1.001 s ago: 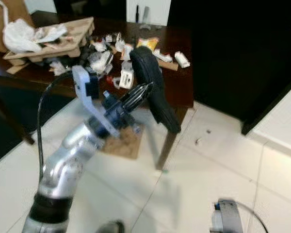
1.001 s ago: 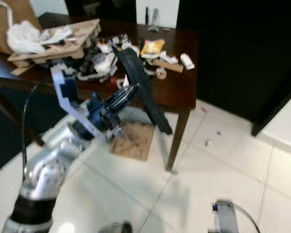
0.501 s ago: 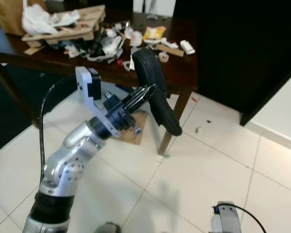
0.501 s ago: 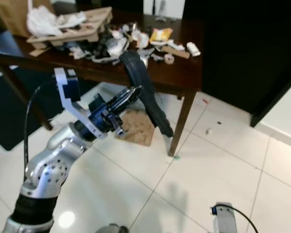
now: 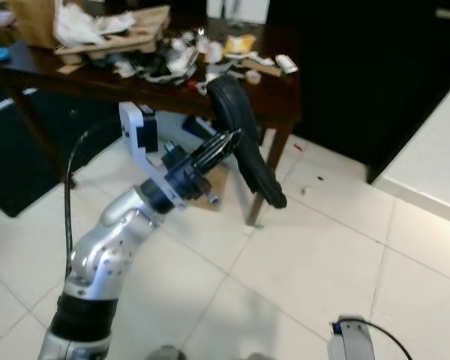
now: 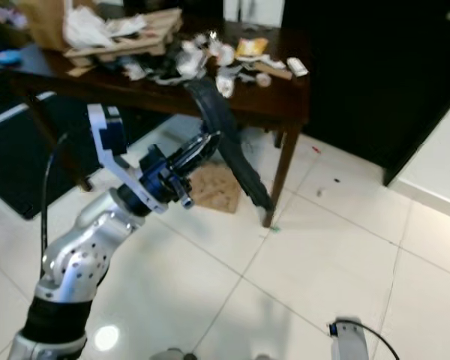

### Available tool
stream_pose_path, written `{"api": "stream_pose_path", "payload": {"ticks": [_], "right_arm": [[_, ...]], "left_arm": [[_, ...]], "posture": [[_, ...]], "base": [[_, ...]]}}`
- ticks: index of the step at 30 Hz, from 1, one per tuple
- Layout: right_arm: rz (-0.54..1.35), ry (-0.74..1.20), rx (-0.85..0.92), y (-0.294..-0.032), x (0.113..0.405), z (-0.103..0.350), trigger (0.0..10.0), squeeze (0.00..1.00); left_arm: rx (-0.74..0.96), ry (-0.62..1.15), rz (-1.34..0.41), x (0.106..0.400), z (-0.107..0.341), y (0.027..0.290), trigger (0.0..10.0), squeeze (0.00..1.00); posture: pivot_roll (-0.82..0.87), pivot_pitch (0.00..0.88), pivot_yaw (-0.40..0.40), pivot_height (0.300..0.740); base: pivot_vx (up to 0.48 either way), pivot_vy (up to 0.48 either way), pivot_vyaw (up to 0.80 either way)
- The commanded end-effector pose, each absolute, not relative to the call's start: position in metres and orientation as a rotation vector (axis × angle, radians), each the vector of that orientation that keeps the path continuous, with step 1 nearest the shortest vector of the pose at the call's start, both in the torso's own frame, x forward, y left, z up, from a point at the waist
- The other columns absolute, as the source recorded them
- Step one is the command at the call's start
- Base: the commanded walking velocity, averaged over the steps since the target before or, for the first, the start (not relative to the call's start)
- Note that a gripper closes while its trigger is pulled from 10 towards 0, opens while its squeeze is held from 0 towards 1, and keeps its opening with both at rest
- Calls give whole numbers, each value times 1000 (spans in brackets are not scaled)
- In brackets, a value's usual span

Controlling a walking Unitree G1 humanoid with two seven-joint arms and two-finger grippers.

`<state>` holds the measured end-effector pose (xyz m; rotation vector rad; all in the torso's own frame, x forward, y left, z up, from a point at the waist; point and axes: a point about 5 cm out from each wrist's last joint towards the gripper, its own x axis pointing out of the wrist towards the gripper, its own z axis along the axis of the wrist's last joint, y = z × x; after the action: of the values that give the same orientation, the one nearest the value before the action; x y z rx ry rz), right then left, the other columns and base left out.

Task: Picking trash to rubbish bin

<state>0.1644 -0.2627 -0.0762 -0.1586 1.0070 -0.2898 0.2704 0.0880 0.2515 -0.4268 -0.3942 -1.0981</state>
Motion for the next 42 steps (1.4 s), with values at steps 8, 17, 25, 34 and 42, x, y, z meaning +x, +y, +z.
{"api": "stream_pose_path", "payload": {"ticks": [8, 17, 25, 34, 42], "right_arm": [[-283, 943, -141, -260, 183, -68, 10000, 0], [-257, 771, -139, -256, 231, -40, 10000, 0], [-270, 537, -127, -255, 286, 7, 10000, 0], [-333, 254, -126, -265, 334, 74, 10000, 0], [-422, 37, -184, -284, 358, 137, 10000, 0]], "left_arm": [[-425, -397, -1134, 269, 252, 82, 10000, 0], [-417, -396, -1127, 269, 251, 82, 10000, 0], [-417, -415, -1102, 271, 254, 85, 10000, 0], [-400, -458, -1043, 279, 263, 99, 10000, 0], [-405, -485, -1029, 280, 267, 107, 10000, 0]], "posture": [[64, 116, -29, 740], [65, 120, -31, 740], [61, 123, -30, 740], [60, 123, -28, 740], [52, 118, -23, 740]], "base": [[0, 0, -725], [0, 0, -800], [0, 0, -800], [0, 0, -800], [0, 0, -800]]}}
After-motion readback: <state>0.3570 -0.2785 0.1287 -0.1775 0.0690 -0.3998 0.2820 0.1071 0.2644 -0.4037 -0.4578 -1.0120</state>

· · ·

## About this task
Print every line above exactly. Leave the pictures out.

## Exercise answer
1.001 s ago: 
1.001 s ago: 
0.501 s ago: 
0.501 s ago: 
now: 
now: 

### Available tool
stream_pose_path, written `{"api": "stream_pose_path", "payload": {"ticks": [_], "right_arm": [[_, ...]], "left_arm": [[_, ...]], "posture": [[_, ...]], "base": [[_, ...]]}}`
- ticks: index of the step at 30 Hz, from 1, one per tuple
- Layout: right_arm: rz (-0.54..1.35), ry (-0.74..1.20), rx (-0.85..0.92), y (-0.294..-0.032), x (0.113..0.405), z (-0.103..0.350), trigger (0.0..10.0), squeeze (0.00..1.00); left_arm: rx (-0.74..0.96), ry (-0.62..1.15), rz (-1.34..0.41), x (0.106..0.400), z (-0.107..0.341), y (0.027..0.290), trigger (0.0..10.0), squeeze (0.00..1.00); posture: pivot_roll (-0.82..0.87), pivot_pitch (0.00..0.88), pivot_yaw (-0.40..0.40), pivot_height (0.300..0.740); base: pivot_vx (up to 0.48 either way), pivot_vy (up to 0.48 either way), pivot_vyaw (up to 0.80 either way)
- The commanded end-effector pose, each absolute, not relative to the call's start: position in metres and orientation as a rotation vector (axis × angle, radians), each the vector of that orientation that keeps the path continuous, with step 1 nearest the shortest vector of the pose at the call's start, both in the torso's own frame, x forward, y left, z up, from a point at the waist
- The other columns absolute, as the source recorded them
- Step one is the command at the call's start
- Base: the commanded walking velocity, averaged over the steps since the target before or, for the first, the start (not relative to the call's start)
- Note that a gripper closes while its trigger is pulled from 10 towards 0, opens while its squeeze is held from 0 towards 1, and keeps its opening with both at rest
- Calls give whole numbers, each value times 1000 (spans in brackets are not scaled)
- In brackets, a value's usual span

Controlling a walking Unitree G1 humanoid with two seven-joint arms and two-finger grippers.

`<state>` holds the measured end-effector pose (xyz m; rotation vector rad; all in the torso's own frame, x forward, y left, z up, from a point at the waist; point and axes: a point about 5 cm out from each wrist's last joint towards the gripper, its own x axis pointing out of the wrist towards the gripper, its own z axis along the axis of the wrist's last joint, y = z × x; after the action: of the values that give the same orientation, the one nearest the value before the action; x y z rx ry rz), right then left, the other columns and base left out.

Task: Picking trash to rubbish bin

<state>0.1644 -0.2627 -0.0762 -0.1586 1.0070 -0.2898 0.2704 0.0880 0.2515 -0.4268 -0.3942 -1.0981</state>
Motion for the next 42 steps (1.4 s), with values at steps 8, 17, 25, 34 and 42, x, y, z meaning +x, +y, +z.
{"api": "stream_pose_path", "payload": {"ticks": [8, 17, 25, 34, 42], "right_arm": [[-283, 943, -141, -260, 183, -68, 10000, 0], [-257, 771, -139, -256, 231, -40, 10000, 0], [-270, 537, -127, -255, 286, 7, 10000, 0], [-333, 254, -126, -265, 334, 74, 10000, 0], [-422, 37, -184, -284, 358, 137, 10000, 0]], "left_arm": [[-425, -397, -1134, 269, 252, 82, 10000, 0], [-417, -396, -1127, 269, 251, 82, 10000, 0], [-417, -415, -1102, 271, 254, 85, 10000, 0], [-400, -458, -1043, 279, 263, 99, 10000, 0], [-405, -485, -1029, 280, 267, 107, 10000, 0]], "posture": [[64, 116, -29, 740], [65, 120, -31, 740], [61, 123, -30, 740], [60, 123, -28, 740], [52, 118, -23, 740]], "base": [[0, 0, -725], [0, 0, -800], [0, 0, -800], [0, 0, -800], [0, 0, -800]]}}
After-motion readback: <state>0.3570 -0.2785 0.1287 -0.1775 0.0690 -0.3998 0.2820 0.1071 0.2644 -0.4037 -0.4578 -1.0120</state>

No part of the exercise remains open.